Singletary: Are you ‘Insecure’ about your finances?

By Michelle Singletary
Published: August 24, 2018, 6:02am

I’m not the target demographic for HBO’s “Insecure” series, but I watch to stay up on millennial trials and tribulations.

The comedy/drama has been a hit with young adults for its spot-on depictions of their struggles to succeed in relationships and careers. The most recent episode tackled how to deal with being broke.

The lead character, Issa (played by show creator Issa Rae), is 30 years old and living in California. She’s pushed out of her apartment by rising rent and crashes on the couch of an ex, Daniel (Y’lan Noel).

In the real world, affordable housing in major metropolitan areas is a significant issue for young adults. The listing service RentCafe recently looked at the rent that millennials paid — adjusted to 2017 dollars — from the time they turned 22 until the age of 30. During this eight-year period, they spent a total of $92,600 in rent, taking up a whopping 45 percent of their income.

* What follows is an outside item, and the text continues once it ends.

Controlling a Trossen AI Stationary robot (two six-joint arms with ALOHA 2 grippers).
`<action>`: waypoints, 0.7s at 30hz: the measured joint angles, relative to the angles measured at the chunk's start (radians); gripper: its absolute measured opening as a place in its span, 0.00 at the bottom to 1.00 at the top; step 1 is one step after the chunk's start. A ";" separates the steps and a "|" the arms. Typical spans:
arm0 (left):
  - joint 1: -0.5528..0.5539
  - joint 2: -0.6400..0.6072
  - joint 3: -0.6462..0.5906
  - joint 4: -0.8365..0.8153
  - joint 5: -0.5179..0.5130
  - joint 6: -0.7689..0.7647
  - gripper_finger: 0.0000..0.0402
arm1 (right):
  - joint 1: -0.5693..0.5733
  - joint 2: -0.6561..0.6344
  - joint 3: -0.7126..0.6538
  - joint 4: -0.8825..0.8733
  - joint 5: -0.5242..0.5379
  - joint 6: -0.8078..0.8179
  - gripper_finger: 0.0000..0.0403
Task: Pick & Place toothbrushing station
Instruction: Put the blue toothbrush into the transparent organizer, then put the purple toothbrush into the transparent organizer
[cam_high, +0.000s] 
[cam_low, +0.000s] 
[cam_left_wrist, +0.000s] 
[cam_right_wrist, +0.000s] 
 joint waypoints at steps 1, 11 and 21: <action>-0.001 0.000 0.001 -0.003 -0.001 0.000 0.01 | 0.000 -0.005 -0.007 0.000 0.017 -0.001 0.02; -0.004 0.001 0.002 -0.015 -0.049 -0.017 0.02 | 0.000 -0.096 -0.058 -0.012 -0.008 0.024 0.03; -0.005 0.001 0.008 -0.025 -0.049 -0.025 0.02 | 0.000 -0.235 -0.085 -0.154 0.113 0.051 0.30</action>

Many experts recommend limiting your housing costs to no more than 30 percent of your gross income. But 20.8 million renters in 2016 were paying more than that, which creates a “cost burden,” according to Harvard University’s Joint Center for Housing Studies.

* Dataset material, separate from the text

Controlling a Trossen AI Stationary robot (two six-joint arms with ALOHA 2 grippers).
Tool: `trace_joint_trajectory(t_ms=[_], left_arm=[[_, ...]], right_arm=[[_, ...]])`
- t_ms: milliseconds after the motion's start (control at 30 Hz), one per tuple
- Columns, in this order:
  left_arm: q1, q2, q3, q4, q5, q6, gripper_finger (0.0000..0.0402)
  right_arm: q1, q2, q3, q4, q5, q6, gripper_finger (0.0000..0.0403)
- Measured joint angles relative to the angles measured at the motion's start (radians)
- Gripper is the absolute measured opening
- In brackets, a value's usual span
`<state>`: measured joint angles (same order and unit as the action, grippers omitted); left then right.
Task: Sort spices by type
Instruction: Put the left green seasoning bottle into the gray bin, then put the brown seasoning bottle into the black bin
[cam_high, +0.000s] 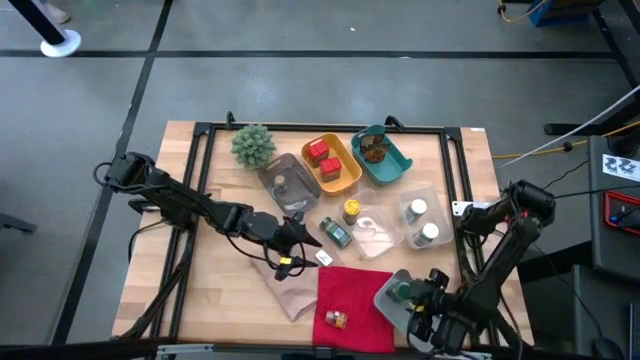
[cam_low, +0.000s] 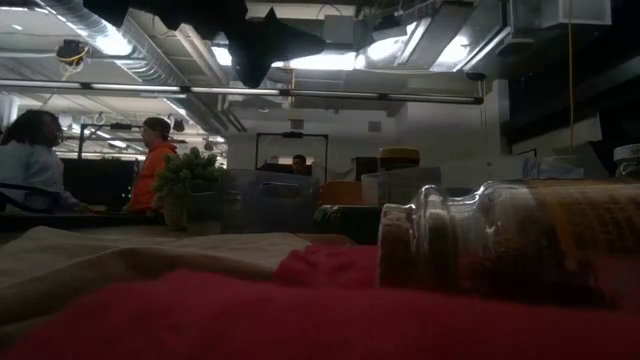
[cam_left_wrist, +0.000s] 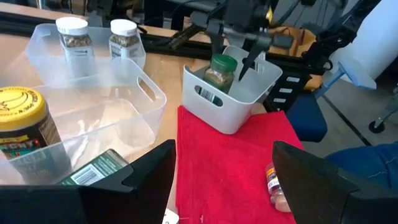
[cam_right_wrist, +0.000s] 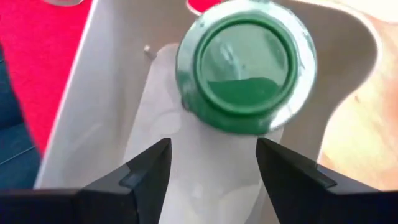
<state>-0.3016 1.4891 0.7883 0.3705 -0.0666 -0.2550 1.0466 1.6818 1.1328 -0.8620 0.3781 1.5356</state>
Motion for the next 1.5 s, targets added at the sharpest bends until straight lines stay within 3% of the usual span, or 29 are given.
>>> trace_joint_trajectory(t_ms=[233, 967, 1500], left_arm=[[0.000, 0.000, 0.000, -0.003, 0.000, 0.000, 0.0251], [0.000, 0.000, 0.000, -0.002, 0.000, 0.000, 0.0251], [0.000, 0.000, 0.000, -0.023, 0.000, 0.000, 0.0251]], right_arm=[[0.000, -0.057, 0.000, 0.017, -0.058, 0.000, 0.0234], [0.000, -0.195, 0.001, 0.233, -0.056, -0.138, 0.0234], [0.000, -0.215, 0.002, 0.434, 0.074, -0.430, 0.0234]])
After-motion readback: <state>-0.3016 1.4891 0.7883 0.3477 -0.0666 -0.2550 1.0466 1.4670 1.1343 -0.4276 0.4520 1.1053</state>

Eleven million renters paid more than half of their income on housing, according to the center. When you’re spending such a high percentage of your earnings on housing, it doesn’t leave much room for essentials. And it hinders your ability to save.

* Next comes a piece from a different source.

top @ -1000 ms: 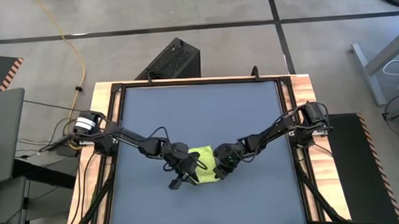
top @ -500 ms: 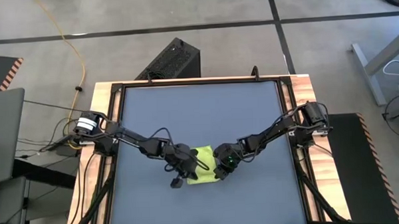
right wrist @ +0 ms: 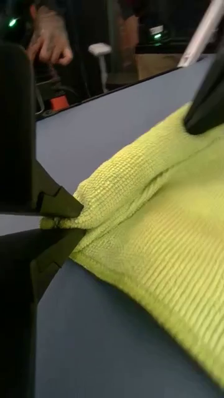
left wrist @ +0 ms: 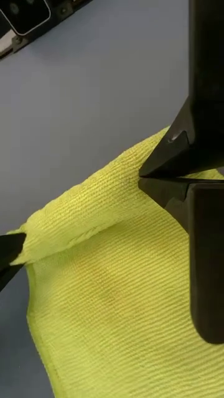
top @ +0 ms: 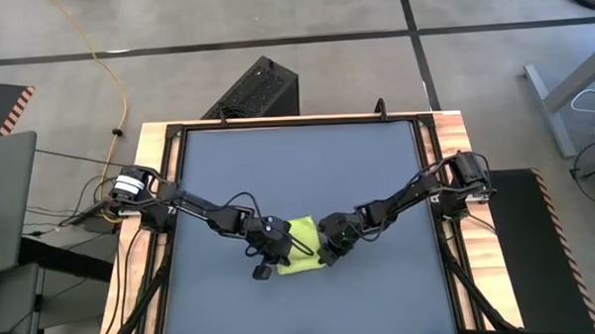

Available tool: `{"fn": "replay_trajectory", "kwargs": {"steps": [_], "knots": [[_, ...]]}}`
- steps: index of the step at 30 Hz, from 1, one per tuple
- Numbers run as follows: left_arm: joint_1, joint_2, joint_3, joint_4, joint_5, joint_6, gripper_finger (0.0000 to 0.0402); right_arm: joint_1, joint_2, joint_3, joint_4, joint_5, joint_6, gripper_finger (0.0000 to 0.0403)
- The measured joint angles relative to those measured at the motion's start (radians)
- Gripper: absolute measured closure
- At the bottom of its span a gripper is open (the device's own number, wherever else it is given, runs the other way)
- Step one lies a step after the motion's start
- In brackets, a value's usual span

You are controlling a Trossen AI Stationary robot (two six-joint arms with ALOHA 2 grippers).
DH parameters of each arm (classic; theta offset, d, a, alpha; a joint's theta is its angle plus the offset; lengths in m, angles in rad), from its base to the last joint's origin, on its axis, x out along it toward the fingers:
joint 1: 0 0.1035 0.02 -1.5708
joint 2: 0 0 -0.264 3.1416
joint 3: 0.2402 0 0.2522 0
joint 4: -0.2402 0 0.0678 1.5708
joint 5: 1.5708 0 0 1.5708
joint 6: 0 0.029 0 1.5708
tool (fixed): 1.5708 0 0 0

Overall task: Roll towel
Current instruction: Roll the green microfiber towel

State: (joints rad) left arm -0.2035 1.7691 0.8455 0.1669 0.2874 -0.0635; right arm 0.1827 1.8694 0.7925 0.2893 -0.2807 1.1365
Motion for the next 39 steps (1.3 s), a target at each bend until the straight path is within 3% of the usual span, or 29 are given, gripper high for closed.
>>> {"fn": "replay_trajectory", "kwargs": {"steps": [12, 39], "knots": [[-0.001, 0.000, 0.001, -0.095, 0.003, 0.004, 0.0401, -0.011, -0.071, -0.002, -0.034, -0.011, 0.035, 0.0277], [-0.006, -0.001, 0.001, -0.135, -0.010, -0.001, 0.0402, -0.055, -0.139, 0.000, -0.087, -0.023, -0.115, 0.0274]]}}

Using Issa’s housing dilemma, “Insecure” has some good money lessons for millennials.

• Don’t be embarrassed to ask for help: Issa tucked her pride in her purse and moved in with her ex. It’s by no means an ideal situation.

Without preaching, the show’s writers also illustrate how Issa really should be staying elsewhere. But she’s bad at making good choices.

A previous stay and minor controversy over a broken vase stands in the way of Issa agreeing to live with her wealthier single best friend. She’s got a brother with a spare room. However, she didn’t like his house rules. And at least her ex isn’t charging her rent.

• Generate multiple streams of income: In addition to working full time for an education nonprofit, Issa joins the gig economy by driving for Lyft. Drivers for this ride-sharing company have average earnings of about $17.37 per hour, according to a survey by the Rideshare Guy blog.

• Get help from the right people: Issa again humbles herself and gets financial advice from her friend Kelli (Natasha Rothwell), who is an accountant.

On Kelli’s computer screen, we see Issa’s credit score. It’s 425.

Issa: “My credit score can’t be that bad.”

Kelli: “Bad would be a step up. The basic credit tiers are excellent, good, poor, bad — this is Issa. It’s all the way at the bottom.”

Kelli tells Issa that there is no way to get around the credit issue and qualify for an apartment unless she puts down three or four months’ rent “if she’s been saving,” or get a co-signer for the lease.

“Not me,” Kelli quickly says before Issa can even ask. Here again, good advice. Never co-sign for anybody!

Issa claims she’s doing everything she can to improve her financial situation, singing, “I’ve been savin’. I’ve been savin’.”

Really, though?

Let’s go to her bank statement.

“Oh, girl,” Kelli says.

Issa has most definitely not been saving enough. And she’s still eating out a lot.

“Look, long term, I can set you up with a credit counselor here and I can help you plan out a budget,” Kelli says. “But right now, you don’t have enough money to move out on your own.”

The writers are right on the money: Don’t be delusional about your finances when your credit is jacked up. Spending on nonessentials is not saving.

It’s OK to be insecure about your finances, but you have to do something about them.